> **Exercise brief**
Both the line below containing "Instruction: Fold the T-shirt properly" and the line containing "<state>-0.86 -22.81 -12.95", along with every line between them, should be repeated exactly; no other line belongs in the answer.

> **Source material**
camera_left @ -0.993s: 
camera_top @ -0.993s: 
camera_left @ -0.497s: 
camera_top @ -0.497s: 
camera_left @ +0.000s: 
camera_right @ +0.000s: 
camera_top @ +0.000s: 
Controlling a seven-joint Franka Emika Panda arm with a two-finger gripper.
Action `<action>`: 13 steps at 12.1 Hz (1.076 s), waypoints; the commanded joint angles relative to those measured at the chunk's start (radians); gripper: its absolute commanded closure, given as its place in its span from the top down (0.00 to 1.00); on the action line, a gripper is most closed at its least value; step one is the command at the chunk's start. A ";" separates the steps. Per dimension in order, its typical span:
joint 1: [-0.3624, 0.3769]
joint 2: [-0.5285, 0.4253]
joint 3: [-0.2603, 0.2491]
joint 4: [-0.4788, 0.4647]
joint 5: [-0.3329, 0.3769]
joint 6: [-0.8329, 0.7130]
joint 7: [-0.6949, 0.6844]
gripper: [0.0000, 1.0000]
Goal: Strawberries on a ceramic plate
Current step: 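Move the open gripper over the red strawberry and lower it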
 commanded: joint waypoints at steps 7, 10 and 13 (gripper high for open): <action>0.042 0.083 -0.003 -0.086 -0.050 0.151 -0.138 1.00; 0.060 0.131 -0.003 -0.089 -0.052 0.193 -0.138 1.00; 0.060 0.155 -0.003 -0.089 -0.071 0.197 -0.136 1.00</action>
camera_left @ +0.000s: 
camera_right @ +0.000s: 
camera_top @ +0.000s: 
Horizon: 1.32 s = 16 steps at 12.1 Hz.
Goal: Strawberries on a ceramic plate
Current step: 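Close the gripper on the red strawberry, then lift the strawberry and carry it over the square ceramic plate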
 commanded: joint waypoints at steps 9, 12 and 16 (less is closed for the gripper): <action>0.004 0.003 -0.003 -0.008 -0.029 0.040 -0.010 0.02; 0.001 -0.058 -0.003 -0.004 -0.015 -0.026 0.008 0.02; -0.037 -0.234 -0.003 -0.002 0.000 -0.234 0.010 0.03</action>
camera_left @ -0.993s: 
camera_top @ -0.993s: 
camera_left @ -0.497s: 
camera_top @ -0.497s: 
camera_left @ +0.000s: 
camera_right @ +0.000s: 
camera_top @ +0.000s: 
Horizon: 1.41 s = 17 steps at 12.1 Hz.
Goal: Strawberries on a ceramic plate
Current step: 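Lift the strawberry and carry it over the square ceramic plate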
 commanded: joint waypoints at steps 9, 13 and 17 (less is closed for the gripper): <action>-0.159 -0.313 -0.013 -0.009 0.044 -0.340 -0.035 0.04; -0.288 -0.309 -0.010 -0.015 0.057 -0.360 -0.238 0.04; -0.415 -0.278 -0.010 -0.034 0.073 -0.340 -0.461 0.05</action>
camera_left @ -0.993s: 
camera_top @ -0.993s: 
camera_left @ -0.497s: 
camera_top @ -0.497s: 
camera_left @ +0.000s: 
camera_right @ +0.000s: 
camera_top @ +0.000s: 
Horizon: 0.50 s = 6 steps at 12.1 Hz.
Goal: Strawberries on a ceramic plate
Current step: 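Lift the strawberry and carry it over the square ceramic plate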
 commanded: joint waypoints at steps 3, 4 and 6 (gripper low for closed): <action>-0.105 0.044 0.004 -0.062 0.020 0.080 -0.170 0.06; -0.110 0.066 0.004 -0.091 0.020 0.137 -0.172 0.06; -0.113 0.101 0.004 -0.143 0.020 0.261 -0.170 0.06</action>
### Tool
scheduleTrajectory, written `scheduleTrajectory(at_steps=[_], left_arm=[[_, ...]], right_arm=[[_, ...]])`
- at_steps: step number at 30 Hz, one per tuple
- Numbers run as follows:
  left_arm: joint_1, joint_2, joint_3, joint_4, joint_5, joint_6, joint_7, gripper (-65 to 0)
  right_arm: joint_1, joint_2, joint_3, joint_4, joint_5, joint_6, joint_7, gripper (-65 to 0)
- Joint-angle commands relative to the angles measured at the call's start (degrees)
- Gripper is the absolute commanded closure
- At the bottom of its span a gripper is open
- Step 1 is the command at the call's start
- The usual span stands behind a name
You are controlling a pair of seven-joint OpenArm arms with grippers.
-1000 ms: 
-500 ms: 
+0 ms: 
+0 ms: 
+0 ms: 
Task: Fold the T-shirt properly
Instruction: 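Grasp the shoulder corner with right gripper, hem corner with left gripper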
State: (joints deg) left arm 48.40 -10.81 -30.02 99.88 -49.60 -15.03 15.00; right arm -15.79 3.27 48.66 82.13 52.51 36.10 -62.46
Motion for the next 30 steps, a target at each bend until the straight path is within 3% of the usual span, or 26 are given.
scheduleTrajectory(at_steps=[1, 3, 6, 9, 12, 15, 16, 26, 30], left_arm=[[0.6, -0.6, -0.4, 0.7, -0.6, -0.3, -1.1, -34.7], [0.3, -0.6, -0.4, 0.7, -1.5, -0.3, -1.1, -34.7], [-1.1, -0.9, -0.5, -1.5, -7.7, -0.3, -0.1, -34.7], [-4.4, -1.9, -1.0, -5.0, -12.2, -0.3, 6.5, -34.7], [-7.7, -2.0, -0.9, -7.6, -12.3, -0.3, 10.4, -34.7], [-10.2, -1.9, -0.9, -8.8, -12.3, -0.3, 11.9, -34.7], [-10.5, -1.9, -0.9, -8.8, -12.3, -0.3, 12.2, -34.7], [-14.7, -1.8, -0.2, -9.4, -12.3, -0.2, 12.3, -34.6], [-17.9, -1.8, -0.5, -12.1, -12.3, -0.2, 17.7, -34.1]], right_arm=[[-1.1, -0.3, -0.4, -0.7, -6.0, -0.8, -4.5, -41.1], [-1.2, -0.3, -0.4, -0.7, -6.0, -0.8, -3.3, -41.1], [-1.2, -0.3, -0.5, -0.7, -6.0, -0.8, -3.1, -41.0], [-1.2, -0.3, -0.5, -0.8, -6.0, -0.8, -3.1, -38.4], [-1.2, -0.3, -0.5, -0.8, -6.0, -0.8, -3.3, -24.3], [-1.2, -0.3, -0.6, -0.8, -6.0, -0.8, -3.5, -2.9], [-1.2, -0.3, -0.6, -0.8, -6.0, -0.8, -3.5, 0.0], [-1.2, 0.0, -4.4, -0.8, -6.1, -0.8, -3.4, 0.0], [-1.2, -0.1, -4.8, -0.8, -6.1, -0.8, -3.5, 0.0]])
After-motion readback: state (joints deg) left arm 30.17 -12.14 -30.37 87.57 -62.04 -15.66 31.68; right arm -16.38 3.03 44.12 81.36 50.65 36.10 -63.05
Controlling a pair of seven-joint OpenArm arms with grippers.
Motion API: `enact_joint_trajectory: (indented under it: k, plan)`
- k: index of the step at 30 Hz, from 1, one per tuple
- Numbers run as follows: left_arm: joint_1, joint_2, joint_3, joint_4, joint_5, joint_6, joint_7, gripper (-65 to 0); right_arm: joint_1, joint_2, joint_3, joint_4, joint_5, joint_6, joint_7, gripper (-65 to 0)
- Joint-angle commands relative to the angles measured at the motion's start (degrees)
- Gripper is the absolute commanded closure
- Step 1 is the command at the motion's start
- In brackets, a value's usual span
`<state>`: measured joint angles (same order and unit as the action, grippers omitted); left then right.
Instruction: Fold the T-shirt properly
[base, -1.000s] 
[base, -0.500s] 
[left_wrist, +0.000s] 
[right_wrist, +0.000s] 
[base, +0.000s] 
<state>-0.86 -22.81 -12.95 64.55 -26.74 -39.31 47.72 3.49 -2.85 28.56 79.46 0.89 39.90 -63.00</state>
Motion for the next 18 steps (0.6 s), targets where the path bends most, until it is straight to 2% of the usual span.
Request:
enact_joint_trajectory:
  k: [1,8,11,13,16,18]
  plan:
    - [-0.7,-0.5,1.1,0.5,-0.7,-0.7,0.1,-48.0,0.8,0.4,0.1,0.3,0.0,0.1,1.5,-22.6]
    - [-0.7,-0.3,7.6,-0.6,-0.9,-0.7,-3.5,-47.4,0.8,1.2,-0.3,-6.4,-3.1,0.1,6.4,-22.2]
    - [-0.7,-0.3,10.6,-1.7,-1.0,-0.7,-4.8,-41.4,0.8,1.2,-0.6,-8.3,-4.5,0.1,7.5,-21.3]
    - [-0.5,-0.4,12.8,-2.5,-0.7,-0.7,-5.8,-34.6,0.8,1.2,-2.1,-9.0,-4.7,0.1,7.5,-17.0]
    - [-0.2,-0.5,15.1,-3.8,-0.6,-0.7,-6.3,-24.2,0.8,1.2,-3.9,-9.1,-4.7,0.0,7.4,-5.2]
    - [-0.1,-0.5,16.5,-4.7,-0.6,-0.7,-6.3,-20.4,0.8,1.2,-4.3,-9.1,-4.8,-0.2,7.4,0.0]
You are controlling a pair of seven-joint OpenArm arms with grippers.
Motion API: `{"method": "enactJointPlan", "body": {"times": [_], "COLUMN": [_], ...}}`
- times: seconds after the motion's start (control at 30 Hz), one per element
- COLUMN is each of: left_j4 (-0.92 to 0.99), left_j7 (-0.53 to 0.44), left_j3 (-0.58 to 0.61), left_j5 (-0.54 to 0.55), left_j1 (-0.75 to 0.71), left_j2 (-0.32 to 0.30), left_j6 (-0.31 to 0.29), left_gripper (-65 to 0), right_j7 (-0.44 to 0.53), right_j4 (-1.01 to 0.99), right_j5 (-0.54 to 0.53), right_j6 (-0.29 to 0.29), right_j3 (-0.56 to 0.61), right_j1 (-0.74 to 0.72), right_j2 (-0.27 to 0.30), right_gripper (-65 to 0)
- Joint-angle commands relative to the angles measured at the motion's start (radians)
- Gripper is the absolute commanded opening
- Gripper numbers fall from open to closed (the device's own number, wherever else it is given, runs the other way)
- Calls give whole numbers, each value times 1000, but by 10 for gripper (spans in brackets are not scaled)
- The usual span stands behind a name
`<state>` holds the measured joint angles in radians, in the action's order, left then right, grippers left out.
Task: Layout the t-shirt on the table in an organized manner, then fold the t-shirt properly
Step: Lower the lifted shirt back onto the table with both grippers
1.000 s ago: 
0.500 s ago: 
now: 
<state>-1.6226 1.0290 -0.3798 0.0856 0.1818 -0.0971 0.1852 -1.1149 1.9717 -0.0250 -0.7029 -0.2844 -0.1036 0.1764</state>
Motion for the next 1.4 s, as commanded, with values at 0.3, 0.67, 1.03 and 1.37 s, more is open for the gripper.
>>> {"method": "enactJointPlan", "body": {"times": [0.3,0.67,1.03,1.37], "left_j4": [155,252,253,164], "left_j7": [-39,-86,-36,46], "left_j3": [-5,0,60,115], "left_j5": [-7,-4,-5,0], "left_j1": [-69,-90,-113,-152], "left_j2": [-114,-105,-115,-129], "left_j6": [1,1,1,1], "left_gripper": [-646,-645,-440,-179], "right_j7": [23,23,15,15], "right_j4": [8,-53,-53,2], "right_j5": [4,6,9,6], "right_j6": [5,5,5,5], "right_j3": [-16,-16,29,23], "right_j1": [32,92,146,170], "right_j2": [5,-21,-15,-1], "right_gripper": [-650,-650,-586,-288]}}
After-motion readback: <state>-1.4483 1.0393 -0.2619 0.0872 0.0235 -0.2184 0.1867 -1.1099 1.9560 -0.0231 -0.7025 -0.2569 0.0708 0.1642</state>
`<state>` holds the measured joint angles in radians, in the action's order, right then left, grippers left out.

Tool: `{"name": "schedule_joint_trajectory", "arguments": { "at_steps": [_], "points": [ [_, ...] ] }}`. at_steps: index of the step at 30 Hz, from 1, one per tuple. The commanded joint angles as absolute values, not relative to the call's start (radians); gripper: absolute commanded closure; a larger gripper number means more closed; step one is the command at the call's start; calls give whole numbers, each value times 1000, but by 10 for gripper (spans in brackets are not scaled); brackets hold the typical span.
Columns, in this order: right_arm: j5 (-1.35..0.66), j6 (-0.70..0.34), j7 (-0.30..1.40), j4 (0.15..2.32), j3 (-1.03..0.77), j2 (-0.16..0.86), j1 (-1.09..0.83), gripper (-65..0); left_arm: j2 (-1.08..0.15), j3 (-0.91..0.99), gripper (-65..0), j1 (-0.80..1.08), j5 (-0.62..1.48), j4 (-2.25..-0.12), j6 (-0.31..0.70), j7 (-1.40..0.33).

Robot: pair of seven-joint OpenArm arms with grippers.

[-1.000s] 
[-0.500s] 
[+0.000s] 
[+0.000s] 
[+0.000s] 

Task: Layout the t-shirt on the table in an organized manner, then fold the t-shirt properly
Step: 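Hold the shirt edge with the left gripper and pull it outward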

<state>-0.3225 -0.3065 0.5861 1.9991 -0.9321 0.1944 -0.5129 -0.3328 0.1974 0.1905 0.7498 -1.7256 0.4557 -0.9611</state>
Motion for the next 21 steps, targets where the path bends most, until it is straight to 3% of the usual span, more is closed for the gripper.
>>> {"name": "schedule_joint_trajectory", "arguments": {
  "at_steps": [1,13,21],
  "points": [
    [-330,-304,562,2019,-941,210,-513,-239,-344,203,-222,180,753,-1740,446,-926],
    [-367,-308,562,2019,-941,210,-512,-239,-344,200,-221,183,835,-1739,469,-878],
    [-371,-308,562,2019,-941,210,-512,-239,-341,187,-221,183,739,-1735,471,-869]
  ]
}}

> **Output for this task**
Instruction: Fold the T-shirt properly
[base, -1.000s] 
[base, -0.500s] 
[left_wrist, +0.000s] 
[right_wrist, +0.000s] 
[base, +0.000s] 
<state>-0.86 -22.81 -12.95 64.55 -26.74 -39.31 47.72 3.49 -2.85 28.56 79.46 0.89 39.90 -63.00</state>

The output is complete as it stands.